Kendi düşüncesinin doğru, karşısındaki düşüncenin yanlış olduğunu düşünen bir kimse durum böyle olmuş olsa bile, karşısındaki kimseye söz hakkı vererek onu dinlemek, mevcut yanlışları sahip oldukları ortak payda doğrultusunda konuşmak zorundadırlar. Müslümanların sahip oldukları inanca ilahi bir misyon yüklemeleri, bu inancı Mahalle Baskısı haline getirmek sureti ile herkesi bu inancı kabul etmeye zorlamaları, kabul edilemez bir durumdur.

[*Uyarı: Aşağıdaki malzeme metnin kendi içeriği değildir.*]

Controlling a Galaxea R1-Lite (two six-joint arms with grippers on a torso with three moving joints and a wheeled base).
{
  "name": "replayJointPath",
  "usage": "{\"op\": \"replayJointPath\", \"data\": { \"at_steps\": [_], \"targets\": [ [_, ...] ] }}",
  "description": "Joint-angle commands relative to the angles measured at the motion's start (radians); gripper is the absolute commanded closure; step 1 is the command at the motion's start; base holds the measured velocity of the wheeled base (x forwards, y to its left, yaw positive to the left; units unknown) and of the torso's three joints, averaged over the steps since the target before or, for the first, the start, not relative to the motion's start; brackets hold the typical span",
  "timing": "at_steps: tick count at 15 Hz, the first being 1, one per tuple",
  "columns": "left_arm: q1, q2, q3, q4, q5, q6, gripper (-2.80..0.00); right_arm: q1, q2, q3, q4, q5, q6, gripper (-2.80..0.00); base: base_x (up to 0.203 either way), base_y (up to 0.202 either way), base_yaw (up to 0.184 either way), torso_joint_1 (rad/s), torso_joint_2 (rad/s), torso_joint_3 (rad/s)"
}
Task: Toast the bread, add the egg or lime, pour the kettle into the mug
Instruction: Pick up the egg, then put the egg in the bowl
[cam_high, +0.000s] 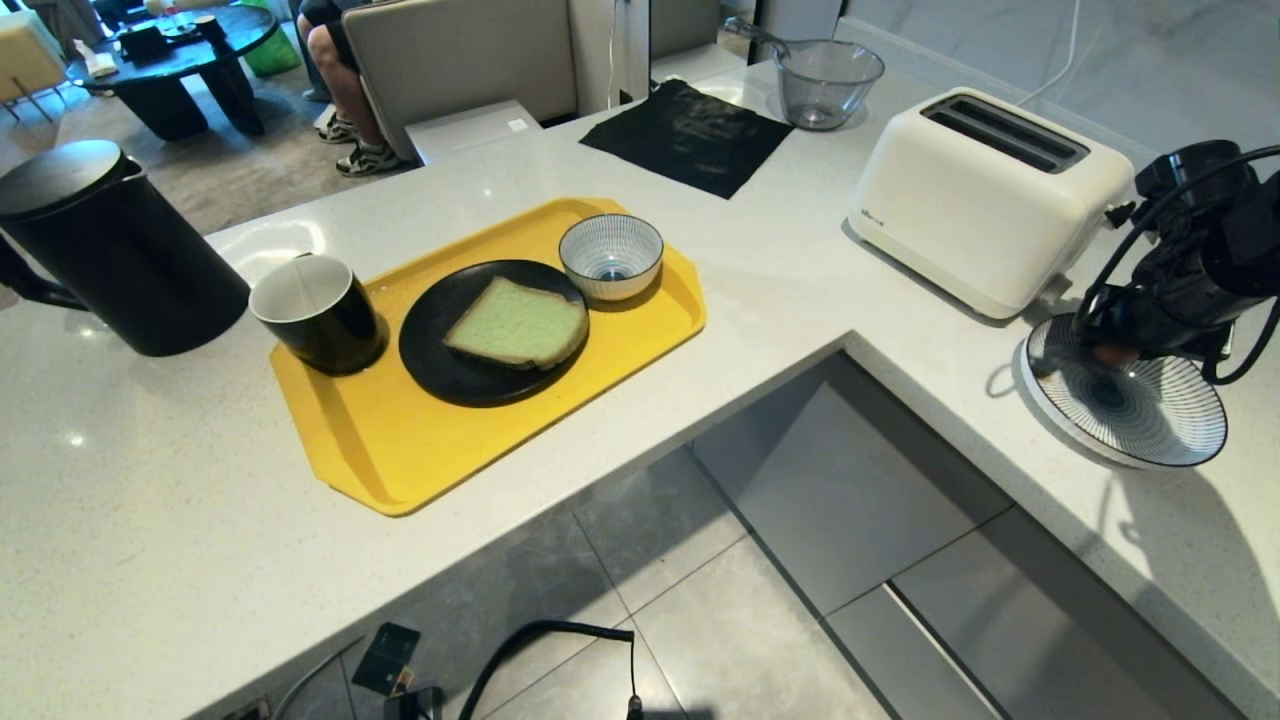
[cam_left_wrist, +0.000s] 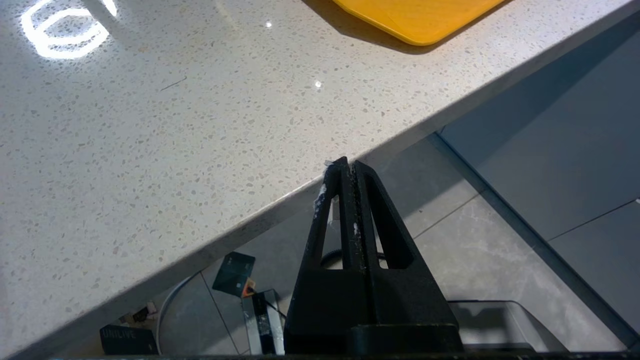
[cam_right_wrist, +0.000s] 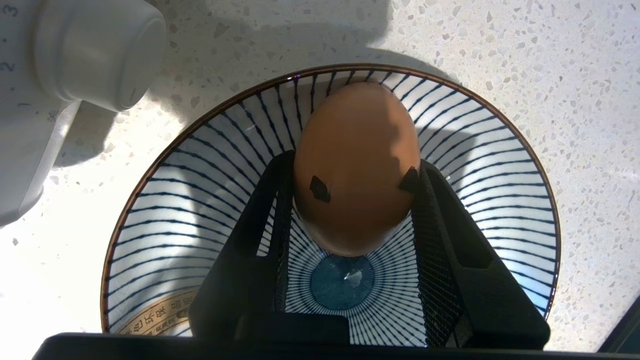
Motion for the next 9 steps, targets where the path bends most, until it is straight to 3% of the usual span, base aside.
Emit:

Örneğin; Ehli sünnet vel cemaat itikadı adı altında oluşturulan dini anlayış etrafında toplanan Müslümanlar, kendilerini bu dinin sahibi olduklarını, din adına mevcut bütün doğruların bu isim altında toplandığını iddia etmek sureti ile, herkesi kendi anlayışına çağırmakta, bu anlayışı kabul etmeyenleri aforoz etmek yetkisine sahip olduklarını düşünmektedirler. Halbuki mevcut duruma baktığımızda, kendilerini bu isim ile tanıtan Müslümanların dahi bölük pörçük olduğunu, herkesin kendisini Öz, Hakiki, Gerçek Ehli Sünnet olarak lanse ederek, karşıdakini Sahte olarak gördüğü bilinmektedir.
Din adına sahip olduğu ve doğruluğuna % 100 inandığı düşünceyi karşı taraf ile tartışmaya başladığında, kim olursa olsun bu doğruluk payı otomatikman % 50 ye düşecektir. Çünkü diğer % 50 lik pay, karşı tarafın düşüncesi için geçerli olacaktır. Bunun böyle olduğunu düşünmek, öncelikle karşı taraf ile medenice bir konuşma ortamının oluşmasını sağlayacaktır.

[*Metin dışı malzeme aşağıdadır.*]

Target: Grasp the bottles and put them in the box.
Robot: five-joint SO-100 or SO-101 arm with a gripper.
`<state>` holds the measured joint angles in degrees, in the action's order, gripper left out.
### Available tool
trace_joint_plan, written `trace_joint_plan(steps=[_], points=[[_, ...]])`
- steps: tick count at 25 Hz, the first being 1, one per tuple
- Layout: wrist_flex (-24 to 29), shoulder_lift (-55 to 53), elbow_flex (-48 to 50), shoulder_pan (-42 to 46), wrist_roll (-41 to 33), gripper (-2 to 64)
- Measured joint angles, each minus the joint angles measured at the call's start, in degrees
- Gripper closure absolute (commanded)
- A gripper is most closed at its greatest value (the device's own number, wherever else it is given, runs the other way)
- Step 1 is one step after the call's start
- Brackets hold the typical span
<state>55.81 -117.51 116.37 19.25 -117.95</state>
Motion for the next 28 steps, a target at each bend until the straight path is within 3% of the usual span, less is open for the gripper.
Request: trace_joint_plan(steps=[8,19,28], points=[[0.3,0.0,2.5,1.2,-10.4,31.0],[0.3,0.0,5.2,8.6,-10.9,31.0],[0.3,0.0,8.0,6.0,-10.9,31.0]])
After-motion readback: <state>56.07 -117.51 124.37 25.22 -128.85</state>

Din adına sahip olduğu düşünceyi tek doğru görmek sureti ile, diğer düşünceye hiç bir şekilde hayat hakkı tanımayan ve onu mahkum eden bir dil kullanan kimseler ile tartışma kapısı baştan kapanmış demektir. Bu kimselerle yapılacak her türlü tartışma havanda su dövmek gibi olacak, hakkı ortaya çıkarmak gibi bir gayeye matuf olmayacak, güreş veya boks karşılaşmasından farkı olmayan bir müsabakaya dönüşecektir.
Birbirleri ile tartışmaya giren Müslümanlar kendilerini Allah'ın dininin sahibi, karşısındakini ise aforoz edilmesi gereken bir düşman olarak gördükleri sürece, konuşmanın hiçbir faydası olmayacak, yapılacak konuşmalar fayda yerine zarar getirecektir.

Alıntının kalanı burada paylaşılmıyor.